We knew we couldn't make it illegal to be either against the war or black, but by getting the public to associate the hippies with marijuana and blacks with heroin, and then criminalizing both heavily, we could disrupt those communities. We could arrest their leaders, raid their homes, break up their meetings, and vilify them night after night on the evening news.

Did we know we were lying about the drugs? Of course we did."
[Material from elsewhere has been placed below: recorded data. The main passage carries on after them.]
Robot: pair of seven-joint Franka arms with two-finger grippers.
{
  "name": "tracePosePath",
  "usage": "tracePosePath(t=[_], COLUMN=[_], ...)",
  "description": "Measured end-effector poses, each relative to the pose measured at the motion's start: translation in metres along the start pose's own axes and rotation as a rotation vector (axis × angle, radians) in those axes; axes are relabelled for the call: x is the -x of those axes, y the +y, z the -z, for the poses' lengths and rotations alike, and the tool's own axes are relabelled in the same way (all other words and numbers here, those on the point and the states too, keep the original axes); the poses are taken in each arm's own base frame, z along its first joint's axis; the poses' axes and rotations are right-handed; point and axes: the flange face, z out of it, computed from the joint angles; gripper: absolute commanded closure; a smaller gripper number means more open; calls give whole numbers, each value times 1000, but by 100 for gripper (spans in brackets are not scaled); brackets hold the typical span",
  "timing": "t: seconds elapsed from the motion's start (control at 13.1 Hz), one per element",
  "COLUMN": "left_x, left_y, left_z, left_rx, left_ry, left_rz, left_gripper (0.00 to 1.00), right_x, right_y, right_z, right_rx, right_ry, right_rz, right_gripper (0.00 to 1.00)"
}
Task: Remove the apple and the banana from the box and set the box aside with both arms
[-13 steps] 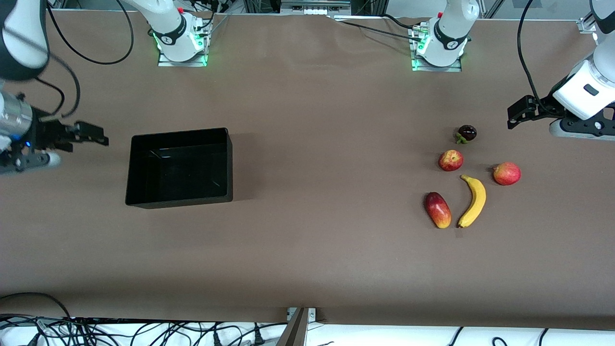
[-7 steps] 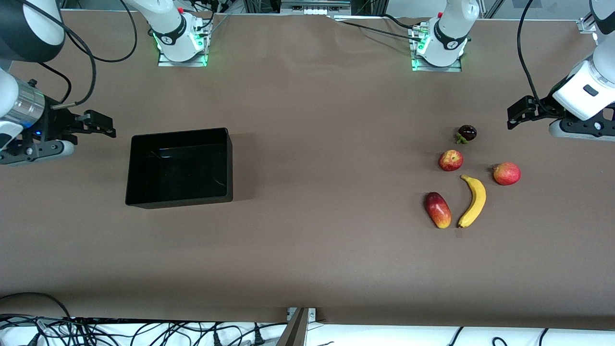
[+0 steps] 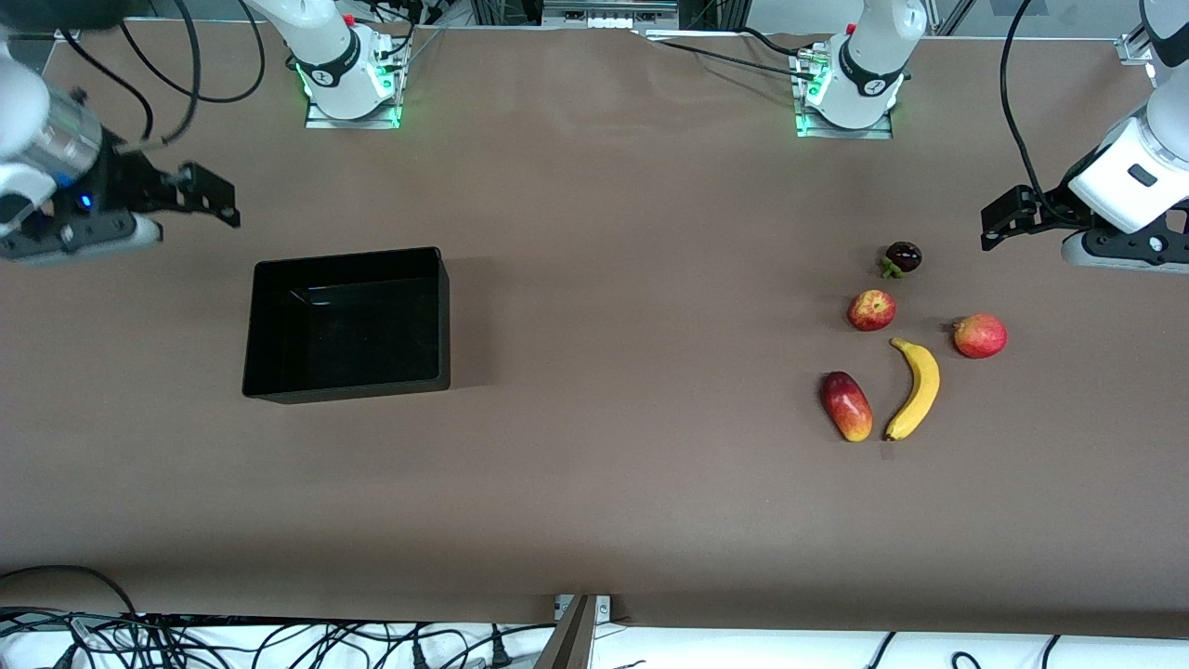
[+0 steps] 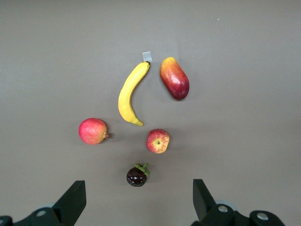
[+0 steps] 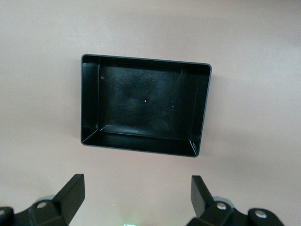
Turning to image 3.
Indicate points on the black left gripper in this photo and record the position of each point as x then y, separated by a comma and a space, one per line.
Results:
1048, 212

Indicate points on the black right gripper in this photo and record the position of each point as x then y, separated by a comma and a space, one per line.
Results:
128, 181

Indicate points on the red yellow streaked apple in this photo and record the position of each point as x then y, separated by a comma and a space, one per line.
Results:
871, 311

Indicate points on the black plastic box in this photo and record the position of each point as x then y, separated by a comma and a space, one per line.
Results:
344, 325

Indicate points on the yellow banana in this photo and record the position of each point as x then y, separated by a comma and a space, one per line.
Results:
922, 386

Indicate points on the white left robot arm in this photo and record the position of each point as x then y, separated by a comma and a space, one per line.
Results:
873, 56

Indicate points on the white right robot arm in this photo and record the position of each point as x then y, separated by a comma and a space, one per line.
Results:
325, 46

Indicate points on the dark mangosteen with green calyx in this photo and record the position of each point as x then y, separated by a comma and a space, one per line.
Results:
904, 256

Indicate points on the red apple right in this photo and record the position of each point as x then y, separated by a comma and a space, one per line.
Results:
981, 336

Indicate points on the red yellow mango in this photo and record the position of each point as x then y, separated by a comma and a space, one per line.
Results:
847, 407

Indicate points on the grey device with ports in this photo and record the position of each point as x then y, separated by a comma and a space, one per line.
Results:
608, 17

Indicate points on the grey slanted beam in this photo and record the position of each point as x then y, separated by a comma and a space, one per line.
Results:
571, 641

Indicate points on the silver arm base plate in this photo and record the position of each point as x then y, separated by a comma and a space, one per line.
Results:
320, 121
841, 133

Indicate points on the small aluminium corner bracket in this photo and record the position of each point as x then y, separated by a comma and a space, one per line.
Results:
1133, 48

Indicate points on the silver table edge bracket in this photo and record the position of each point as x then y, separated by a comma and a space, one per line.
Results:
604, 609
So those venal objectives of President Nixon saddled the world with this Drugs War policy that still engages dozens of countries in criminal violence. In Mexico in just one decade drugs violence killed over 100,000 people. Although the outright Civil War in Colombia has ended, armed violence continues between cartels and the corrupted police and paramilitaries. Mexico, Colombia and Afghanistan are also big producers of illegal cannabis, as are Nigeria, Jamaica and Paraguay. Wholesale intimidation and corruption of provincial and national governments by criminals is reducing transit countries in Central America, the Caribbean, and West and North Africa to the condition of failed states. Profits from drugs fund armed groups in many conflicts, for instance during 'the Troubles' in Ireland and today in Afghanistan. The violent death count includes extrajudicial killings in Honduras, El Salvador and Guatemala, and probably more than ten thousand in the Philippines, and perhaps even higher numbers in Brazil. We don't have figures for drug-related deaths in China and India. But perhaps the main slaughter of the War on Drugs is the toll resulting from the absence of regulatory protection for drug users. These are the deaths from overdoses, from the exacerbation of psychiatric illness, from use of infected needles, from the poisonous additives used to cut plant-based drugs and in the processing of synthetic drugs.

The gains all go to the criminals. Drugs are a very profitable business. In 2005 production value of illegal drugs was estimated at $13 billion. Final retail value (tax free) was $320 billion.

The cost of this war is too high. There must be a better way?